Here is my attempt at finding the derivatives of common activation functions of neural network namely sigmoid, tanh, ReLU and leaky ReLU functions.
1. Sigmoid function
$$ f(x) = {1 \over \sigma(x)} = 1 + e ^ {-x} $$
Differentiating both sides,
$$ f’(x) = {d \over dx} \biggl( { 1 \over \sigma(x)} \biggr) = {d \over dx} \bigl( 1 + e ^ {-x} \bigr) $$
$$ - {\sigma’(x) \over \sigma(x) ^ 2} = -e ^ {-x} $$
$$ - {\sigma’(x) \over \sigma(x) ^ 2} = 1 - f(x) $$
$$ - {\sigma’(x) \over \sigma(x) ^ 2} = 1 - f(x) $$
$$ - {\sigma’(x) \over \sigma(x) ^ 2} = 1 - {1 \over \sigma(x)} $$
$$ - {\sigma’(x) \over \sigma(x) ^ 2} = {\sigma(x) - 1 \over \sigma(x)} $$
Rearranging the terms,
$$ {\sigma’(x) \over \sigma(x) ^ 2} = {1 - \sigma(x) \over \sigma(x)} $$
$$ \sigma’(x) = \sigma(x) ^ 2 \biggl( {1 - \sigma(x) \over \sigma(x)} \biggr) $$
$$ \boxed {\sigma’(x) = \sigma(x) ( {1 - \sigma(x)} ) }$$
2. tanh function
$$ f(x) = tanh(x) = {e^x - e^{-x} \over e^x + e^{-x}} $$
Differentiating both sides,
$$ {d \over dx} tanh(x) = {d \over dx} \biggl( {sinh(x) \over cosh(x)} \biggr) $$
Using quotient rule,
$$ tanh’(x) = ( cosh(x) {d \over dx} sinh(x) - sinh(x) {d \over dx} cosh(x) ) / cosh^2(x) $$
$$ tanh’(x) = ( cosh(x)cosh(x) - sinh(x)sinh(x) ) / cosh^2(x) $$
$$ \boxed { tanh’(x) = 1 - tanh^2(x) } $$
3. ReLU function
$$ f(x) = max(0, x) $$
$$ f’(x) = \begin{cases} 1, & \text{if $x$ > 0} \ 0, & \text{otherwise} \end{cases} $$
Note: In software, we can use f’(x) = 1 for x = 0 (Prof.
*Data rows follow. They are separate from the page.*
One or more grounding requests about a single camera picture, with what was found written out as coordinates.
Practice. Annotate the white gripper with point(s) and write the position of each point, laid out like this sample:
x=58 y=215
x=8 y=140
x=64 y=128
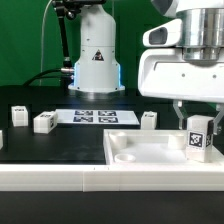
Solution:
x=164 y=74

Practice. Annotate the white square tabletop part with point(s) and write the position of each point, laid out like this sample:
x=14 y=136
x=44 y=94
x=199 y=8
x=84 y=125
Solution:
x=151 y=147

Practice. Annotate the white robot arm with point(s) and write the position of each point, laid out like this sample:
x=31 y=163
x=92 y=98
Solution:
x=184 y=59

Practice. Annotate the white sheet with tags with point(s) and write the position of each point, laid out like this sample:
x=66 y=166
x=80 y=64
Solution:
x=101 y=117

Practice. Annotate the white block left edge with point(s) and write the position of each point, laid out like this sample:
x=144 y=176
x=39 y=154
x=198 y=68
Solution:
x=1 y=139

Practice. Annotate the white front fence wall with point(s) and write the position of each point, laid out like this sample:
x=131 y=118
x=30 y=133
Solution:
x=90 y=178

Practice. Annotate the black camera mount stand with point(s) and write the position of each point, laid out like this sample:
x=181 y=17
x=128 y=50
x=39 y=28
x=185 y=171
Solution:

Andrew NG in Deep Learning Coursera Course)
4. Leaky ReLU function
$$ f(x) = max(0.01, x) $$
$$ f’(x) = \begin{cases} 1, & \text{if x > 0} \ 0.01, & \text{otherwise} \end{cases} $$
Note: In software, we can use f’(x) = 1 or 0.01 for x = 0 (Prof. Andrew NG in Deep Learning Coursera Course)